Month: May 2026

Some Days All You Have to Do Is Put One Foot in Front of the Other

Some Days All You Have to Do Is Put One Foot in Front of the Other

Whatever age you are in life, nothing is perfect. If you are 16, you may be deciding your future, taking exams, trying to fit in, building relationships, or maybe wondering how to cover up an enormous pimple. 🙂

If you are in your 30s, you might be struggling to buy a home/have somewhere to live, find a partner, climb the career ladder, bring up children, and make a life for yourself.

In your 60s you may have to deal with health issues, finances, where to spend your later years, or the sad loss of friends and loved ones.

That doesn’t mean that life isn’t beautiful for the most part. My life seems to have been a series of huge up and downs… thankfully, far more ups than downs!

But sometimes life throws a problem, or maybe a series of problems, and you really don’t know which way to turn. What do you do?

Take a Step Back

We may become so entrenched in what is happening we can’t really see the situation for what it is, and how we should react. So, the first thing to do is to take a step back. 

Write down your priorities and what needs to be done first. Be brave, clarity helps you to achieve a successful outcome.

For example, if it is a financial concern:

Be Gentle with Yourself

Sometimes it is easy to think we are the only ones with problems. We may think we have made bad decisions or taken wrong turns. We may become angry, feel guilty, have regrets. However difficult and painful things are, they are all part of the tapestry of life. You will get through it.

The most important thing is to care for yourself. Eat well, sleep often, listen to music, read a book, take a walk. These will go a long way to normalising life and help you move forward. 

Sometimes the only thing you might feel able to do in a day is just breathe. 

And that is fine.

Build Yourself an Invisible Cloak

I like to build myself an invisible cloak, which I call my Angel Wings. Inside it, nothing can hurt me. It is my shield against the world and allows me time to rest, think, become stronger, and work out a way forward.

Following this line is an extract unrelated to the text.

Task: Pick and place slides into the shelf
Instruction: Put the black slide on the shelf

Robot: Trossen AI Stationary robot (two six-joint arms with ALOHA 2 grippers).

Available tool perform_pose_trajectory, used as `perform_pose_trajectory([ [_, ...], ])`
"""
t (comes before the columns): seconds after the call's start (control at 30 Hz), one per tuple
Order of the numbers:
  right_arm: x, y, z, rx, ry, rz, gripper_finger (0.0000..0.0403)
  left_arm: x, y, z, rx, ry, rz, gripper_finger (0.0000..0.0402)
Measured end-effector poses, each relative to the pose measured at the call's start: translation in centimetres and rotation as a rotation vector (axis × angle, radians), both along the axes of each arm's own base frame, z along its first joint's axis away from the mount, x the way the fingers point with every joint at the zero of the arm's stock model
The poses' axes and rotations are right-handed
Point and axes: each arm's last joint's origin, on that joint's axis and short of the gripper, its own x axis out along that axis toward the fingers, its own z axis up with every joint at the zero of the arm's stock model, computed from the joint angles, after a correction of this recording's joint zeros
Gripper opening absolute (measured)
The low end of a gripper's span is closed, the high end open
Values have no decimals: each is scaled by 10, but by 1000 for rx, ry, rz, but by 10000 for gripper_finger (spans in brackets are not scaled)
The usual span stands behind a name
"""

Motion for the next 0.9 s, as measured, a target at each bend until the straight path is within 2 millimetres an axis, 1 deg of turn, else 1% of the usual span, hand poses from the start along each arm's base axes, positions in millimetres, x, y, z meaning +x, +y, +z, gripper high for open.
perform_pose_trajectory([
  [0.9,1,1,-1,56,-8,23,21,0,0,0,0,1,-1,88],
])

So many things in life sort themselves out – if we give them time. If you think of all the things that have happened in your life, they were either not as bad as you thought, fixed themselves, or you fixed them. Just think about that for a moment…

It means most things are often sorted without any help, and the ones that you managed to do yourself just show how brave, resilient, resourceful and clever you are! 🙂

You Are Who You Are Because of Your Challenges

You are not the same person as you were, you have learned so much over the years. Gained skills that you may have thought impossible, become competent, proficient, and mastered so much.

Be proud of your achievements and, next time a problem arises, know that you have everything within you to solve it.

Let’s Have a Conversation:

Which challenges have shaped you into the person you are today? Do you handle problems differently from your 50-year-old self?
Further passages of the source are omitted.